Carnage Park’s brisk running time of just 77 minutes (plus the credits) means that not a single frame is wasted and that’s exactly what you want from a film. Even though deep down I was left wanting (because I was so engrossed in it) every sequence was a feast. A couple of my favourite sequences were the car chase in the beginning (that I see people comparing to Pulp Fiction), which actually gave me similar thrills to that of Quentin Tarantino’s, “Deathproof” (and not Pulp Fiction) and Vivian’s shocking discovery involving a land map on a board, a record player, a queue of pillars and a couple of megaphones (with a bellowing voice singing disconnectedly) set to signal the enemy. The final 10 minutes or so has been unfairly criticized, for what people labelled poor technical execution which is not the case. Yes, the final sequences play out in almost total darkness and I understand people have their own preferences visually but an important part of evaluation is intent, intent of the film maker (especially when critiquing something).
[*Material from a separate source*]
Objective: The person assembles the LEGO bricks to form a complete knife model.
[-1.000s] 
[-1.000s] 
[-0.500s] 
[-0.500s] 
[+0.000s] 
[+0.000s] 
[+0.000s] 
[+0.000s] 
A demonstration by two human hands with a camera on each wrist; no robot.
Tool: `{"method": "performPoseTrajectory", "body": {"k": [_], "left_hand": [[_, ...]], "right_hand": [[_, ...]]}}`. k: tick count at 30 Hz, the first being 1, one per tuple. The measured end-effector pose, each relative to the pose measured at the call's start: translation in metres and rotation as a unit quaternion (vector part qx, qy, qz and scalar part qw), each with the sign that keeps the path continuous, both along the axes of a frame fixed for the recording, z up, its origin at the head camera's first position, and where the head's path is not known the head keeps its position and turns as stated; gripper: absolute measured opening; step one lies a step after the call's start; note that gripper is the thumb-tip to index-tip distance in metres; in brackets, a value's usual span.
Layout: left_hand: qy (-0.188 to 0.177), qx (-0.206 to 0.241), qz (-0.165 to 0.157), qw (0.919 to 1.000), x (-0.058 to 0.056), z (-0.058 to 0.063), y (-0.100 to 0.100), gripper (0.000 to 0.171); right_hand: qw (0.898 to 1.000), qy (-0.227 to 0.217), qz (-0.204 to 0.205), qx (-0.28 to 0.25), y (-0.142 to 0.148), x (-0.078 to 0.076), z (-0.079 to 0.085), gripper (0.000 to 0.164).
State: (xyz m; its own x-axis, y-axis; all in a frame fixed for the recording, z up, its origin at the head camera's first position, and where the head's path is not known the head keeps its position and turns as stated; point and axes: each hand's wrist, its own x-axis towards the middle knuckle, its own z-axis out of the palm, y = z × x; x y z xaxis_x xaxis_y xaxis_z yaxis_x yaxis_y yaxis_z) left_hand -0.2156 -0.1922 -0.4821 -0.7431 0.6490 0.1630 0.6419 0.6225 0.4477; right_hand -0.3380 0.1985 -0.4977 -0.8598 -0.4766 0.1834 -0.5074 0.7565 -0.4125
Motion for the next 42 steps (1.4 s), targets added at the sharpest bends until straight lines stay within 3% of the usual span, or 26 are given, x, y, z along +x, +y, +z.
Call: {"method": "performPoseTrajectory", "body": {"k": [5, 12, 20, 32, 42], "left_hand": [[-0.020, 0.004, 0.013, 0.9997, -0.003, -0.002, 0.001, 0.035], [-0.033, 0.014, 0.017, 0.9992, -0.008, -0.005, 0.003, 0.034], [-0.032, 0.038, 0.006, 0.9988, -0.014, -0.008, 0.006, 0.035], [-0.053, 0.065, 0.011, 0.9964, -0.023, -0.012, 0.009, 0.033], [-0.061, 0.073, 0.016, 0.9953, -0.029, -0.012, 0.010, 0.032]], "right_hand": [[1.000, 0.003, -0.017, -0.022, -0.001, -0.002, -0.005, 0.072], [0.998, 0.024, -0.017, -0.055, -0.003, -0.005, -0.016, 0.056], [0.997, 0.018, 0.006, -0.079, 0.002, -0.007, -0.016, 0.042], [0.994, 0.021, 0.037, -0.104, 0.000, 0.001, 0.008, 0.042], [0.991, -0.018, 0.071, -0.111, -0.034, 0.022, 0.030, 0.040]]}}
I know for a fact Mickey is so adept with presentation on all technical fronts and his approach to the end of Carnage Park is done with a clear-cut purpose. From the moment Vivian finds herself in her own version of hell (in this case a series of tunnel shafts) you’re anxiously awaiting her fate. It’s a very precise and slow burn build up to a rather ambiguous ending, which I think is genius (if you understand the intent). Much like a Tarantino film, the violence can sneak up on you. Keating is more about mood and building tension though, than just using the film as a platform to showcase shock value gore. That being said, the blood and gore fx are fantastic and shocking, there’s a couple of truly sensational scenes and one with a full body cast.
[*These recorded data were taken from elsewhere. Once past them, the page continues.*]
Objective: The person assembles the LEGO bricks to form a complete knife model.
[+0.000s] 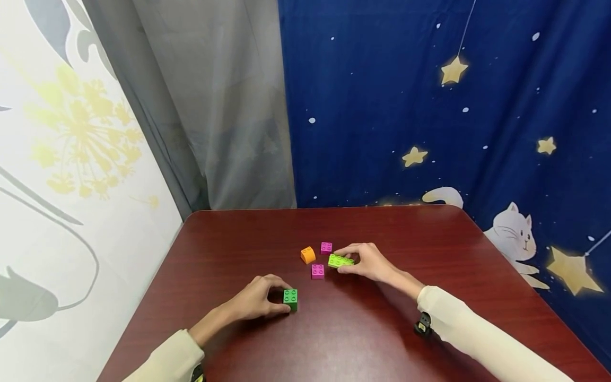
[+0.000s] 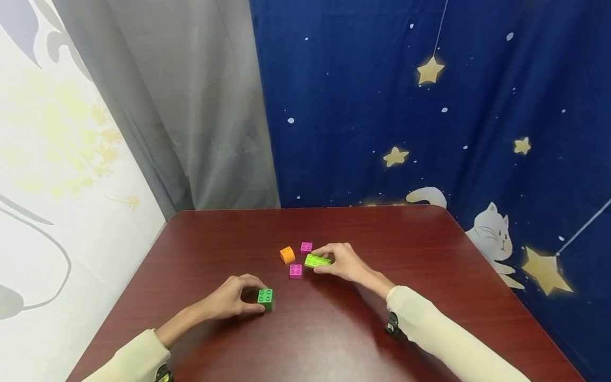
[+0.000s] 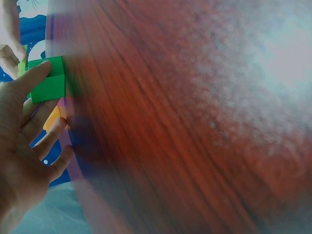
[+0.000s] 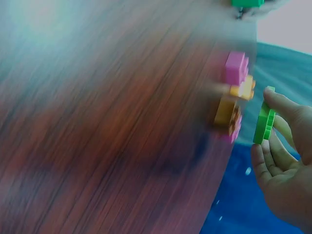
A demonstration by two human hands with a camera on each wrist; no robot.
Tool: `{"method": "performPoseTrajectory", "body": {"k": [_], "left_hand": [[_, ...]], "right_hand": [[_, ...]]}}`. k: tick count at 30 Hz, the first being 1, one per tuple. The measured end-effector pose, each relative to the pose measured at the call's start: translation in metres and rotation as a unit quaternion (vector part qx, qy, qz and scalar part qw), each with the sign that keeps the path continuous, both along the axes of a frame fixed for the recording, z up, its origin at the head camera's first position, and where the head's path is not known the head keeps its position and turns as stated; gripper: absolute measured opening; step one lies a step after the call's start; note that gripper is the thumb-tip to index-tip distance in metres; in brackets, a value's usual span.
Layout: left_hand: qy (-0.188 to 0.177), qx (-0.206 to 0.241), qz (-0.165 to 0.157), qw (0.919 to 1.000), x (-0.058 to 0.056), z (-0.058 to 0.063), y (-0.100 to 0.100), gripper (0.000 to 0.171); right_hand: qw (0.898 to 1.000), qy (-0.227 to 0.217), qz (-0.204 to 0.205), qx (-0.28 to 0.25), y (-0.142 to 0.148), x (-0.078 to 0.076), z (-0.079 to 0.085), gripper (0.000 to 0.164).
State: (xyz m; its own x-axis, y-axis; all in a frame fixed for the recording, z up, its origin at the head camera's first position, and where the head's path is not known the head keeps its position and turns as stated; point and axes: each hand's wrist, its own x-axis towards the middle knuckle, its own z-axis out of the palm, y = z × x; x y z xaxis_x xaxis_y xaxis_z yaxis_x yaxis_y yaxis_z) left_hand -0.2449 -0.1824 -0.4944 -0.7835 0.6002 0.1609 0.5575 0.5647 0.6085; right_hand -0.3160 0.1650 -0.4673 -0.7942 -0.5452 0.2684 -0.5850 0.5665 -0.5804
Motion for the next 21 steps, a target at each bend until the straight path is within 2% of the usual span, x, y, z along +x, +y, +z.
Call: {"method": "performPoseTrajectory", "body": {"k": [6, 12, 21], "left_hand": [[0.003, 0.005, 0.004, 1.0000, 0.001, 0.001, 0.001, 0.030], [0.012, 0.003, 0.005, 0.9999, -0.001, 0.000, 0.002, 0.032], [0.004, -0.006, 0.012, 0.9999, -0.003, -0.001, 0.000, 0.035]], "right_hand": [[0.999, 0.004, 0.046, -0.005, -0.027, 0.016, 0.004, 0.036], [0.995, -0.032, 0.090, -0.024, -0.051, 0.029, 0.004, 0.035], [0.993, -0.014, 0.115, 0.007, -0.082, 0.038, 0.003, 0.035]]}}
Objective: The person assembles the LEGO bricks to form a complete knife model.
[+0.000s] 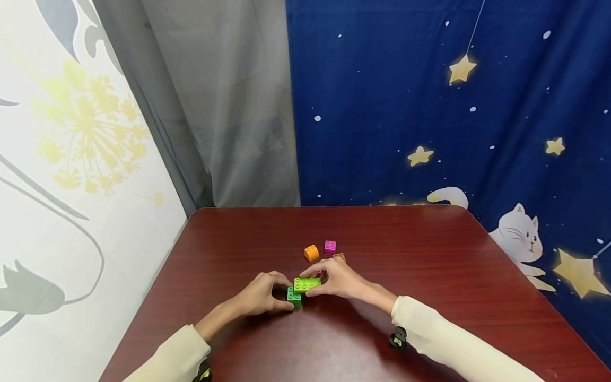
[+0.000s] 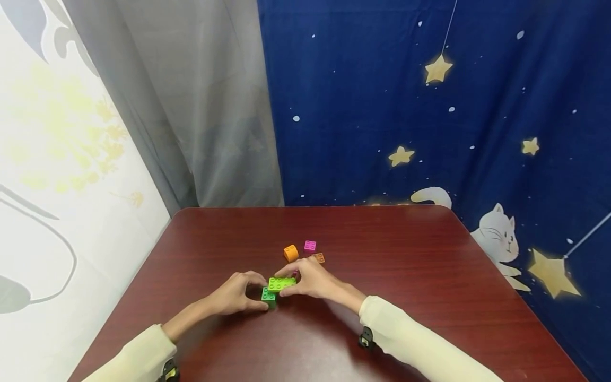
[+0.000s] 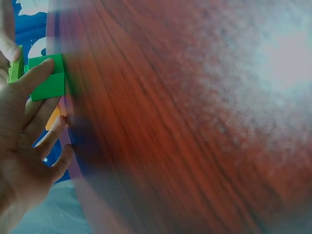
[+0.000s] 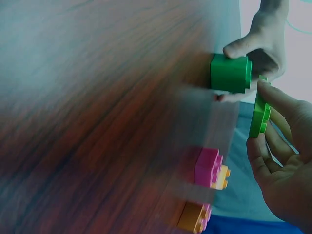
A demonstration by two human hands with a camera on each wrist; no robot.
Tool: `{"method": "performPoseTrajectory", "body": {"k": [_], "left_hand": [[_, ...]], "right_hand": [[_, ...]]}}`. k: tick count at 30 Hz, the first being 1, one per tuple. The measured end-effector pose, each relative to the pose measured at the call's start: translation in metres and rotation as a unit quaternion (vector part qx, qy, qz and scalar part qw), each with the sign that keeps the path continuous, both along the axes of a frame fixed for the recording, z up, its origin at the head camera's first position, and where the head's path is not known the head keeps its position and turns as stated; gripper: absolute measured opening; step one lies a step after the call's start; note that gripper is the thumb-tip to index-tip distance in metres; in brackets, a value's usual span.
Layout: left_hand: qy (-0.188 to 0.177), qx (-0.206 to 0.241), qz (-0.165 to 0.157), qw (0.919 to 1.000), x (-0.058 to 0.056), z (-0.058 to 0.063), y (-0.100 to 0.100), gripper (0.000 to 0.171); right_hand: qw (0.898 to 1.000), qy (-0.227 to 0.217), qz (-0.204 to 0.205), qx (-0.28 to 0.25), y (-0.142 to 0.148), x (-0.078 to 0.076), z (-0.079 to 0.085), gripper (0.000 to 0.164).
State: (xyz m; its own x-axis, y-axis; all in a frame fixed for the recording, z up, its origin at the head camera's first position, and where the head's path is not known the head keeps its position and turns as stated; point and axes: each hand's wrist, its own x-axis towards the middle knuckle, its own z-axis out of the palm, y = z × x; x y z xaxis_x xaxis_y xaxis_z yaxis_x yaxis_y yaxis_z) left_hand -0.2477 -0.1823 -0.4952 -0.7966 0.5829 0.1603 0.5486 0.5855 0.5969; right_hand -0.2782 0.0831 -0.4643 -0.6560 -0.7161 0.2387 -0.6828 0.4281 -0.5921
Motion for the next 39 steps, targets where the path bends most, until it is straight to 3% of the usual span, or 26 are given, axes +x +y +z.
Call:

My only technical issue is to do with the volume of the music during the car chase in the beginning of the film. It’s clearly too loud and even with Hebert and Villar’s characters yelling at each other in a panic, you can’t make out much of what they’re saying. As far as the story content goes, it’s not without its flaws (plausibility wise) and continuity issues. In the opening scene we see a man (played by Graham Skipper) being hunted by our ex-military mad man. Shots are fired from one direction and the man hits the ground, in the very next frame the shooter is seen approaching from a completely different angle as to where the shot originally came from. I suppose there’s an argument that with it being partially a slow-motion sequence, maybe he’s taken a specific route and come around a different way (not too sure). From the outset, Carnage Park definitely foreshadows some things to come but that’s almost unavoidable with a film of this nature. For example, the opening with Wyatt’s monologue probably should have been presented as off-screen narration. It’s displayed to the audience like he’s speaking to someone in frame, which I guess he is in a way, if you consider the man in the distance. Although, he finishes his dialogue before we even know he’s hunting someone, so that’s a little misleading.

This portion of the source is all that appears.